▶ What is needed
The line with "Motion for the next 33" marks where to begin. Please copy it and each line after it to the end of the records below, exactly.
== Supplied material ==
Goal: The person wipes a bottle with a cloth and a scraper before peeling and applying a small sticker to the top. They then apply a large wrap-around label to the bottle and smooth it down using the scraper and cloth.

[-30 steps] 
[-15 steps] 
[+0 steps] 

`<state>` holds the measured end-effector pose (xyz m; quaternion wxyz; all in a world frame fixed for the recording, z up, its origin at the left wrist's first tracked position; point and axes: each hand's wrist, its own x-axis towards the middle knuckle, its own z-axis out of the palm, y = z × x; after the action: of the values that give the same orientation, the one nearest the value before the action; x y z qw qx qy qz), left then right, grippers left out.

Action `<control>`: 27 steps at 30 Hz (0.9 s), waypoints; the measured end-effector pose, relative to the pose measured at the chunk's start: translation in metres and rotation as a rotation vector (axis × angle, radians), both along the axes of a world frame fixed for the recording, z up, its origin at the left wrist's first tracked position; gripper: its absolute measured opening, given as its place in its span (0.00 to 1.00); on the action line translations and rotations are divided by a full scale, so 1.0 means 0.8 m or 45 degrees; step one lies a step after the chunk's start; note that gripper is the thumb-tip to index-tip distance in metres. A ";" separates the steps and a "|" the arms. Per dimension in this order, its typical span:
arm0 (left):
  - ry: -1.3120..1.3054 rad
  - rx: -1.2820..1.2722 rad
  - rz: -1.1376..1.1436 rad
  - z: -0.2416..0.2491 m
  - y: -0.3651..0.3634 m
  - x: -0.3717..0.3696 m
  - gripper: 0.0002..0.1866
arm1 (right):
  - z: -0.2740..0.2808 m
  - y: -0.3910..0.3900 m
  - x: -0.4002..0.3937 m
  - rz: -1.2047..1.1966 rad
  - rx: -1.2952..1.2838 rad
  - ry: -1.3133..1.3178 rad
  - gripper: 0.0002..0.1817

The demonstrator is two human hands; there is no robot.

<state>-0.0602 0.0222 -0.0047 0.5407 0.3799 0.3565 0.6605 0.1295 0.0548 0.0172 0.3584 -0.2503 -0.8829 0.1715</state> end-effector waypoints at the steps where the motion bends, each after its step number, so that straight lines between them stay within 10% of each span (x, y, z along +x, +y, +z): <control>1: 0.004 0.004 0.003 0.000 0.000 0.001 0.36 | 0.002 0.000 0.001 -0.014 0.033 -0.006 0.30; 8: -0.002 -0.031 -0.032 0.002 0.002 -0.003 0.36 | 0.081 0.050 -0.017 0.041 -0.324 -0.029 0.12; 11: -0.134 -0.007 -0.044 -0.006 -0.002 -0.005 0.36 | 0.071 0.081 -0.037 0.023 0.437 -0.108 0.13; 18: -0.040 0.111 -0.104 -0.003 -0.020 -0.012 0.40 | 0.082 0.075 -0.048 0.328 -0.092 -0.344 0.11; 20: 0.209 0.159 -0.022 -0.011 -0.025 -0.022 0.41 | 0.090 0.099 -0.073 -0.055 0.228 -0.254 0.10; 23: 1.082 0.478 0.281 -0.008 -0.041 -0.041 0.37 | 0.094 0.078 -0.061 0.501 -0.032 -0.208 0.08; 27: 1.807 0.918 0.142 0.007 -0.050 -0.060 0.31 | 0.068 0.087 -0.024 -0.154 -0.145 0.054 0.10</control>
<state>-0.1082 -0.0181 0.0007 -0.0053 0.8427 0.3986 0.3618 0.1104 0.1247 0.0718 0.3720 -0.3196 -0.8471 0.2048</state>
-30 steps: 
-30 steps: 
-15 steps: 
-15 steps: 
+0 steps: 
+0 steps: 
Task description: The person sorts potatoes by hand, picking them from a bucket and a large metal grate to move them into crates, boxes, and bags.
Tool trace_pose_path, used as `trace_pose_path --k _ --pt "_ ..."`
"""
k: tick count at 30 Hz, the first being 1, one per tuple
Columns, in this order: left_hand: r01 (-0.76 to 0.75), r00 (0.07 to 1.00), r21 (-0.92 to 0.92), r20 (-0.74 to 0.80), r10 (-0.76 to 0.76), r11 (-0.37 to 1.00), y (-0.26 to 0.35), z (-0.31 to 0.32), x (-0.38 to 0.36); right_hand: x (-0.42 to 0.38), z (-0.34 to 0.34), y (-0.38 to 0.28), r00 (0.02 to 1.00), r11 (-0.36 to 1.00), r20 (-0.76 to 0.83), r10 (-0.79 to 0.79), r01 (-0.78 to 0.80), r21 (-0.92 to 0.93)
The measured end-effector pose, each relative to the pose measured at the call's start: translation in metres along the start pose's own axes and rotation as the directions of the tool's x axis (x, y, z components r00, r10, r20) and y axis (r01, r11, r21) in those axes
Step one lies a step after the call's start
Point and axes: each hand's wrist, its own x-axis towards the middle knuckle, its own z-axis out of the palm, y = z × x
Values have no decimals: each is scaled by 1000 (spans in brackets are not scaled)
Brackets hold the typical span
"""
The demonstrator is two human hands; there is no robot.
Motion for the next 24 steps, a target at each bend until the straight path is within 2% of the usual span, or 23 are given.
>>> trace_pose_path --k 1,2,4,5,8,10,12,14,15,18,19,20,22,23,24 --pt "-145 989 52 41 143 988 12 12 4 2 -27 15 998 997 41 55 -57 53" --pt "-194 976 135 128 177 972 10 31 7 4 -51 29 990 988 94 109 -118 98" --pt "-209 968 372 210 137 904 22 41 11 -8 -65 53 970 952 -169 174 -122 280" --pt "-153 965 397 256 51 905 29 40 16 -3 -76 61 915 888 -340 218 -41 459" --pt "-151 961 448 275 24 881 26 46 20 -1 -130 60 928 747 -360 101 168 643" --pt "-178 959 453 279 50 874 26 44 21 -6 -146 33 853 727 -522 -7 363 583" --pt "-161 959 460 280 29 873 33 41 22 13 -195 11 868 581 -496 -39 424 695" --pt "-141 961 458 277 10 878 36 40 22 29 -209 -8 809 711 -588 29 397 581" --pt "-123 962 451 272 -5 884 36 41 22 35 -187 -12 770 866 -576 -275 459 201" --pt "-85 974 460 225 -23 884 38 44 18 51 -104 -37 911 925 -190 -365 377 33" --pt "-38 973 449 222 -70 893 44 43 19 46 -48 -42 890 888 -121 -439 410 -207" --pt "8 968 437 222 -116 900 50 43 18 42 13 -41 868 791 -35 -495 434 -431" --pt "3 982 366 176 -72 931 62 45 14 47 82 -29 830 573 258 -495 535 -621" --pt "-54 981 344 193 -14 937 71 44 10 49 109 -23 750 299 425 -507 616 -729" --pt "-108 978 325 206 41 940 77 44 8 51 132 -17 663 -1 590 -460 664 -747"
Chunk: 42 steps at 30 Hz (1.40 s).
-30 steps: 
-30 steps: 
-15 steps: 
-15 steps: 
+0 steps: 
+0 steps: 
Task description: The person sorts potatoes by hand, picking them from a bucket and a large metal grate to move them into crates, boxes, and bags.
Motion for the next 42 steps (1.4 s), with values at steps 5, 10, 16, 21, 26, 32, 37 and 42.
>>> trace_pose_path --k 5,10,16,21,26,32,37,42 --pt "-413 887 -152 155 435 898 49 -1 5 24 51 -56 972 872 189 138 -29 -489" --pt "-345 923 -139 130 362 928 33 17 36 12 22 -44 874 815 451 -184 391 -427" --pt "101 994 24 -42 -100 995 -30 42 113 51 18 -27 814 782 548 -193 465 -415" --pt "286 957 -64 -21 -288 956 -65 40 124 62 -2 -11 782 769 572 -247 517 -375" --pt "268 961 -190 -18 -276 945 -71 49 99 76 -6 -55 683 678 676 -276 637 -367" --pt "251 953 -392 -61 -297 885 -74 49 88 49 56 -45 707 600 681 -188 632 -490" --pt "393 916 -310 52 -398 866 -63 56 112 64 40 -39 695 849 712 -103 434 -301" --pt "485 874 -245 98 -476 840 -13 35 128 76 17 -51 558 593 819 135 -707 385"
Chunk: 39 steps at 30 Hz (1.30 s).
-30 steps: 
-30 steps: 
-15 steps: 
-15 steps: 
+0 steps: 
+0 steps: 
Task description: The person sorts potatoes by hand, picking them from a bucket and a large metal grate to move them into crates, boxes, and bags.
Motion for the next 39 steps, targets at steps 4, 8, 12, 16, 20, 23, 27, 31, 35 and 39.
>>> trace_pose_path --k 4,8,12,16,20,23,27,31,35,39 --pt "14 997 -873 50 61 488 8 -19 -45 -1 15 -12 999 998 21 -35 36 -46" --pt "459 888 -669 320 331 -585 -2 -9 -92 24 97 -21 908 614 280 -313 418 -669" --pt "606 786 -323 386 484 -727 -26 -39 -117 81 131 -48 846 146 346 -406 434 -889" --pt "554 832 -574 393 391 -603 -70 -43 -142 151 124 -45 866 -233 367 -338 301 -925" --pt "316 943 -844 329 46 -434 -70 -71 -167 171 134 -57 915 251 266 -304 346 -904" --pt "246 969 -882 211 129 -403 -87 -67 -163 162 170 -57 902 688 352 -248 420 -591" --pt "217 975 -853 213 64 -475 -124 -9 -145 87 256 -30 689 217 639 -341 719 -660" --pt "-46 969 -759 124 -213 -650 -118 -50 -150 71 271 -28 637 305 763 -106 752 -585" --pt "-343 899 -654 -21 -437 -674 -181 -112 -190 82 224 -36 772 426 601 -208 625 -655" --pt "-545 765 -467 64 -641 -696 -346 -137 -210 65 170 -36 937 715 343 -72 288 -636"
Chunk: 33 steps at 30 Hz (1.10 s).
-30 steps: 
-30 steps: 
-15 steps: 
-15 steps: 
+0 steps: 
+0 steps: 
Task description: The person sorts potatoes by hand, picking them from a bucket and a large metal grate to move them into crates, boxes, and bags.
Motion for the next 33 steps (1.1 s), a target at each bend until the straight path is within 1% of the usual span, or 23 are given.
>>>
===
▶ Response for this exercise
Motion for the next 33 steps (1.1 s), a target at each bend until the straight path is within 1% of the usual span, or 23 are given.
>>>

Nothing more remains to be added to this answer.